The shull was basically an excuse for a bunch of divorced and widowed men to drink, tell fart jokes, and scream about the Democrats. Someone was always cursing about politics, my father the right wingest of them all always got into screaming matches at the normal Kiddush- and the response was something of the “your out of your f—ing mind”, and cursing was allowed too- it was kind of weird because everyone would speak Yiddish half the time.
I think it was just one big festival of everyone trying to be like kids. Even when I was 15, 16 years old everyone would run out to get candy during the uf-ruf or bar mitzvah candy throwing times. In our older years we all still played out in the school yard and hung around outside shull. Looking back I never even thought about the orthodoxy level of the shull, everyone loved gemara, but then again you could walk into the women’s section during shull and that wasn’t weird. In fact until I spent simchas torah somewhere else I thought in all shulls the women danced with the torahs.
The problem with the shull was that we never got any new members. When the main Rabbi left, the shull became like an Elks Lodge or something. All the men shooting the shit and having drunken Kiddush clubs. Trying to get events like Piamenta to try and bolster crowds. The biggest problem was they were trying to compete with the Jewish Center and OZ, but they were in the wrong neighborhood. When I grew up the biggest Jewish area was in the mid 70s, as an adult it became the mid 90s.
They used to have these singles parties around simchas torah and have free sushi kiddushes. I was like 16 or so watching all these shallow singles pushing each other over for the last sashimi- it was quite an amazing experience. Like the grapevine had heard free sushi and all of the sudden there were all these singles who I always wondered why the women only wore black and they were talking very loudly over drinks and sushi. No one would even step foot in the sanctuary for services. They came, they ate and they left. And most of them probably would never have stepped into an orthodox shull had it not been for free food. I have always known that the answer to assimilation was free food- it keeps us Jews together.

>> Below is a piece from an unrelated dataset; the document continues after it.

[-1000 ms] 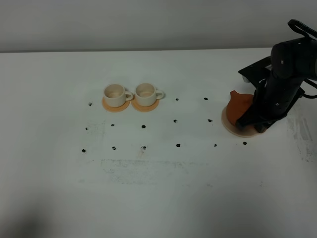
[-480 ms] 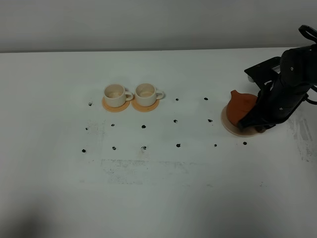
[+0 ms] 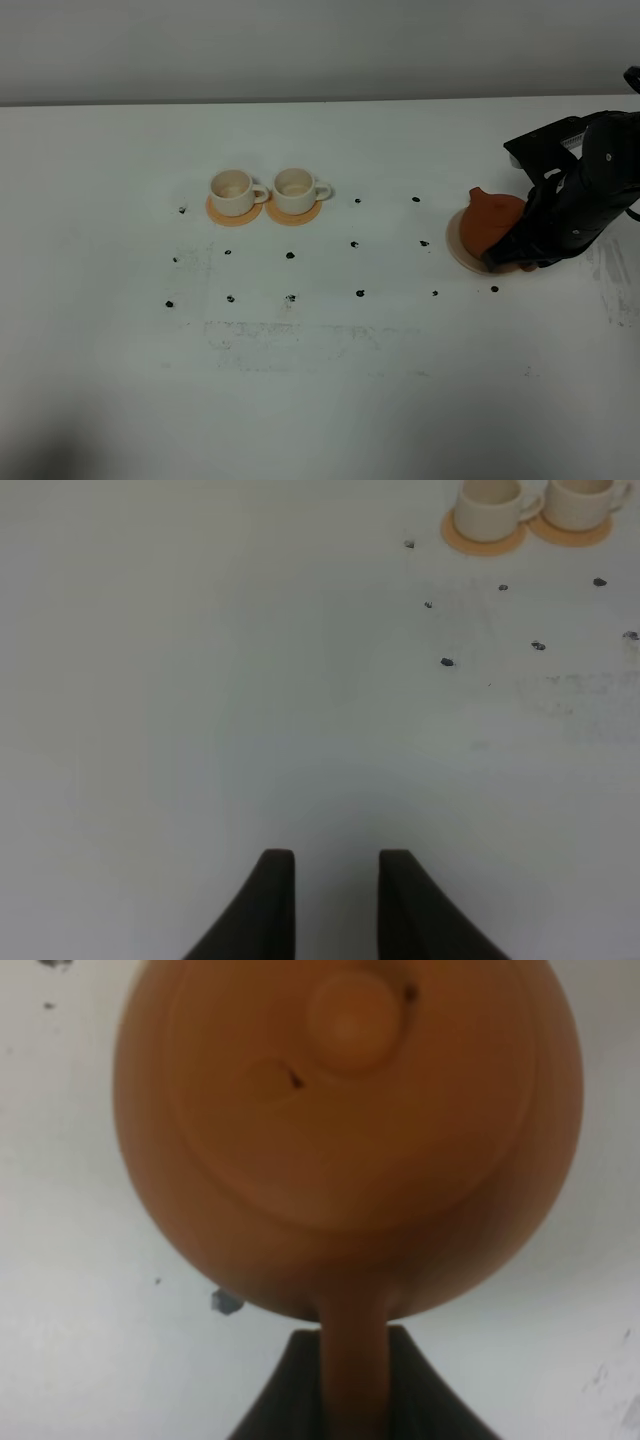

My father has something against paying membership dues to shulls. He feel that his maisser money and tzedaka of which his give generously should be counted. He just hates the whole theory of paying to daven. So with that he left, after years of getting drunk with the boys donating Highland Park single malt and Belvedere vodka and his Rush Limbaugh commentary he up and left. You know where he went, right back to Carlebach. And once again resumed his role as a regular, which in Carlebach there aren’t too many.